— Ты понимаешь, что это наследство моей бабушки? — Вероника стояла посреди гостиной, сжимая в руках потрёпанную папку с документами. Её голос дрожал, но не от слабости, а от ярости, которую она едва сдерживала. — Моей! А не твоей матери!
Игорь сидел на диване, опустив голову. Он не смотрел на жену. Он смотрел в пол, будто там, между половицами паркета, можно было найти ответ на вопрос, которого не существовало. Потому что ответ был один. И он его знал. Но произнести вслух не мог.
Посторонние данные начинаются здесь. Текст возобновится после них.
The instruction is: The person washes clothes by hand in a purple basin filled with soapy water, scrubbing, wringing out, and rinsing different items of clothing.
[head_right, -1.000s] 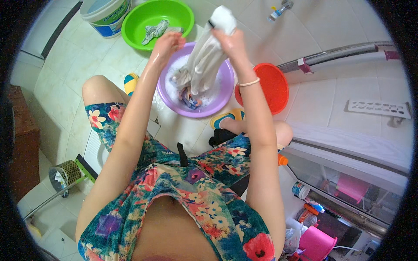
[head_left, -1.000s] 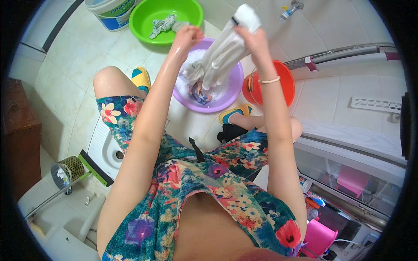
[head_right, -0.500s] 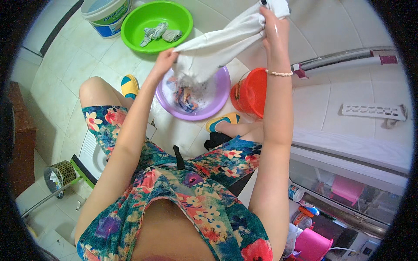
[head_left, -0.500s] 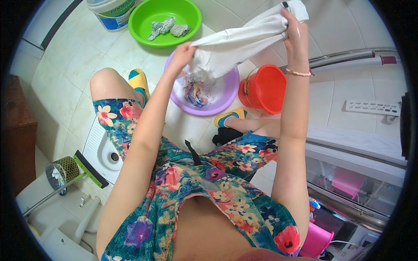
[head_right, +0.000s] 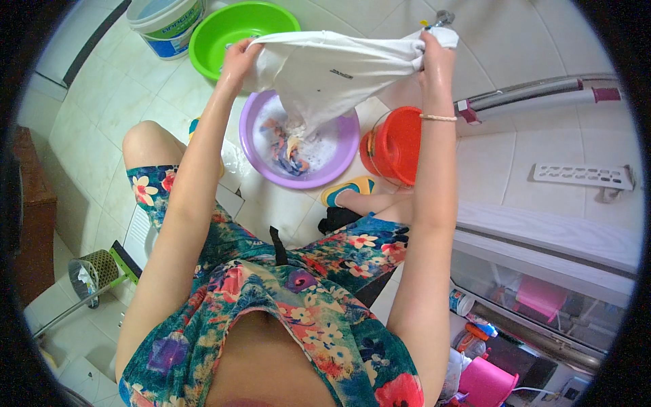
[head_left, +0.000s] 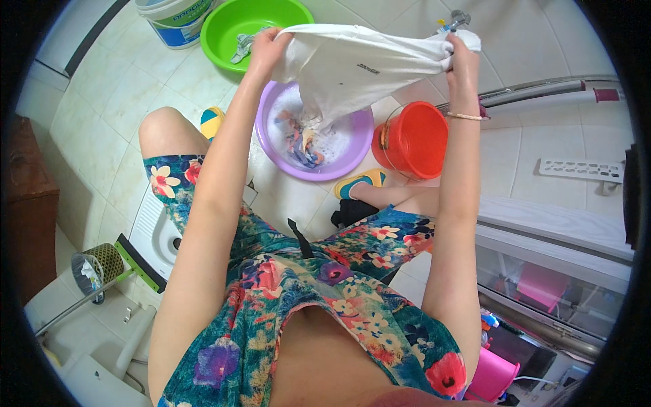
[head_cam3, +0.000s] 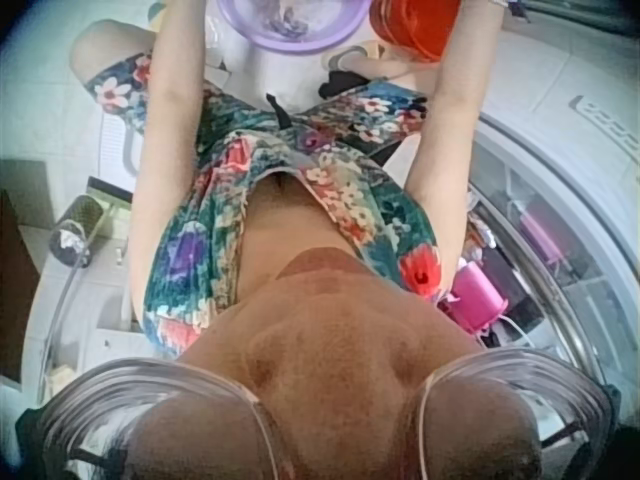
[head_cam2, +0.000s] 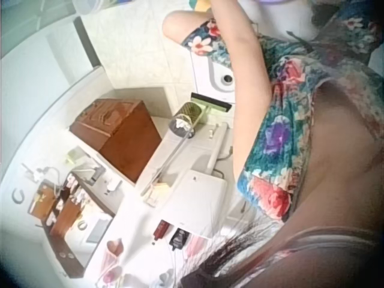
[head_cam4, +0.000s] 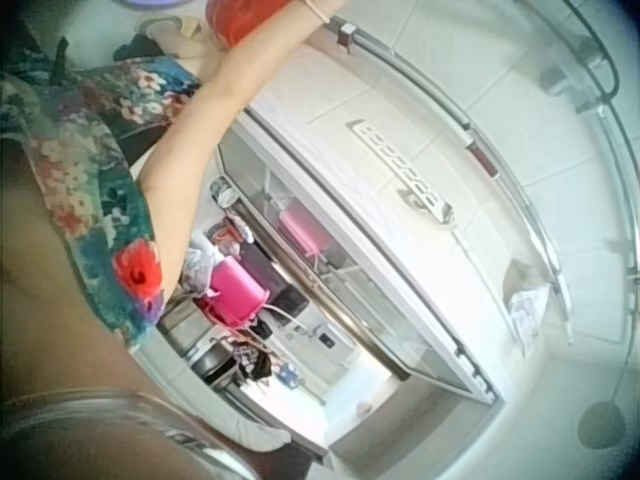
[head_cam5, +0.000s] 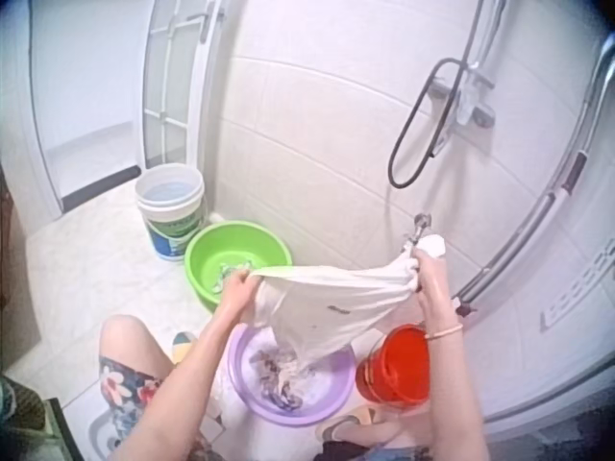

Всё началось три недели назад, когда умерла бабушка Вероники — Зинаида Фёдоровна. Старенькая, мудрая женщина, которая всю жизнь откладывала каждую копейку и сумела накопить приличную сумму. Полтора миллиона рублей. Для многих это была целая жизнь. Для Вероники это были слёзы. Потому что бабушка оставила эти деньги именно ей, своей единственной внучке, которая навещала её каждую неделю, слушала её истории, держала за морщинистую руку.
Нотариус зачитал завещание спокойным, монотонным голосом. Вероника плакала. Игорь обнимал её за плечи. Его мать, Людмила Васильевна, сидела рядом с поджатыми губами и каменным лицом. Она не сказала ни слова. Тогда.
Но уже вечером того же дня, когда они вернулись домой, она начала.

— Игорёк, ты понимаешь, что это очень большая сумма? — она говорила тихо, доверительно, будто делилась с сыном важной государственной тайной. — Такие деньги нужно правильно использовать.
— Мама, это наследство Вероники, — ответил Игорь устало. — Мы ещё не решили, что с ними делать.
— Как это «не решили»? — Людмила Васильевна подняла брови. — Игорь, я твоя мать. Я вас вырастила, поставила на ноги. И сейчас, когда у меня огромные проблемы с квартирой, когда мне нужен ремонт, ты говоришь мне, что «не решили»?
Игорь промолчал. Вероника, стоявшая в дверях кухни, всё слышала. Внутри неё что-то сжалось. Она знала этот тон. Знала эти интонации. Людмила Васильевна никогда не просила. Она требовала. Тихо, мягко, но беспощадно. И всегда получала своё.
— Мама, давай об этом позже, — попросил Игорь.
— Хорошо, сынок. Конечно. Я просто хочу, чтобы ты понимал. Семья — это святое.
Семья. Это слово стало мантрой Людмилы Васильевны в последующие дни.
Сначала она звонила каждый день. Интересовалась здоровьем, настроением, делами на работе. А потом, как бы между прочим, упоминала о своей квартире. О том, как там сыро. Как отваливается штукатурка. Как она боится, что скоро потолок рухнет ей на голову.
— Игорёк, мне страшно там жить. Я старая женщина. Мне нужна помощь, — говорила она жалобным голосом.
Вероника слушала эти разговоры и молчала. Она видела, как Игорь с каждым днём становится всё более напряжённым. Видела, как он избегает её взгляда. Видела, как он мучается.
Неделю назад Людмила Васильевна приехала к ним сама. Без предупреждения. Просто позвонила в дверь в субботу утром, когда они ещё завтракали.
— Я тут рядом была, решила зайти, — сказала она, проходя в квартиру и снимая пальто. — Игорёк, налей мне чайку.
Она села за стол, оглядела комнату критическим взглядом. Потом посмотрела на Веронику.
— Хорошо вы тут устроились. Уютно. Чисто.
Это прозвучало не как комплимент. Это прозвучало как обвинение.
— Людмила Васильевна, хотите с нами позавтракать? — Вероника попыталась быть вежливой.